**YOUR INSTRUCTIONS**:
Word for word, reproduce every line of the data below.

+ + +

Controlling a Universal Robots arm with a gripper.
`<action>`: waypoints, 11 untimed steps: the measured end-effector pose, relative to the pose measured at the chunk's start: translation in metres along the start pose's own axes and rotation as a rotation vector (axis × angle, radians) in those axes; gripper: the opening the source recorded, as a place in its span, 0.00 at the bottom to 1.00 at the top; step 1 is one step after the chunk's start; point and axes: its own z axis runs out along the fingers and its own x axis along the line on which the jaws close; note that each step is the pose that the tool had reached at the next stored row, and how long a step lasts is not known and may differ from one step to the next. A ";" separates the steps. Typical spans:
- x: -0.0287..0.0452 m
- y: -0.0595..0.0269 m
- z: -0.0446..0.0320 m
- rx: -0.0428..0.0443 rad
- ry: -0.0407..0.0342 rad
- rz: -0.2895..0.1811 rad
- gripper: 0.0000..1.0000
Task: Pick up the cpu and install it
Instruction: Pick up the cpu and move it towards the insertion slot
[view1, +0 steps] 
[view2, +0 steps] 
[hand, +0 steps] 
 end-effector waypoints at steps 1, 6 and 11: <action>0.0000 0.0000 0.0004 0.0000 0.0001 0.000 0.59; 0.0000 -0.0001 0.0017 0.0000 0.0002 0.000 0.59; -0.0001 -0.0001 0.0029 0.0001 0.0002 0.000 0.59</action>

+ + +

**EXERCISE SOLUTION**:
Controlling a Universal Robots arm with a gripper.
`<action>`: waypoints, 11 untimed steps: the measured end-effector pose, relative to the pose measured at the chunk's start: translation in metres along the start pose's own axes and rotation as a rotation vector (axis × angle, radians) in those axes; gripper: the opening the source recorded, as a place in its span, 0.00 at the bottom to 1.00 at the top; step 1 is one step after the chunk's start; point and axes: its own z axis runs out along the fingers and its own x axis along the line on which the jaws close; note that each step is the pose that the tool had reached at the next stored row, and how long a step lasts is not known and may differ from one step to the next. A ";" separates the steps. Typical spans:
- x: -0.0287..0.0452 m
- y: -0.0595..0.0269 m
- z: -0.0446..0.0320 m
- rx: -0.0428..0.0443 rad
- ry: -0.0407..0.0342 rad
- rz: -0.2895..0.1811 rad
- gripper: 0.0000..1.0000
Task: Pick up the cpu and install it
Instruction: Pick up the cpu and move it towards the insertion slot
[view1, +0 steps] 
[view2, +0 steps] 
[hand, +0 steps] 
 end-effector waypoints at steps 1, 6 and 11: <action>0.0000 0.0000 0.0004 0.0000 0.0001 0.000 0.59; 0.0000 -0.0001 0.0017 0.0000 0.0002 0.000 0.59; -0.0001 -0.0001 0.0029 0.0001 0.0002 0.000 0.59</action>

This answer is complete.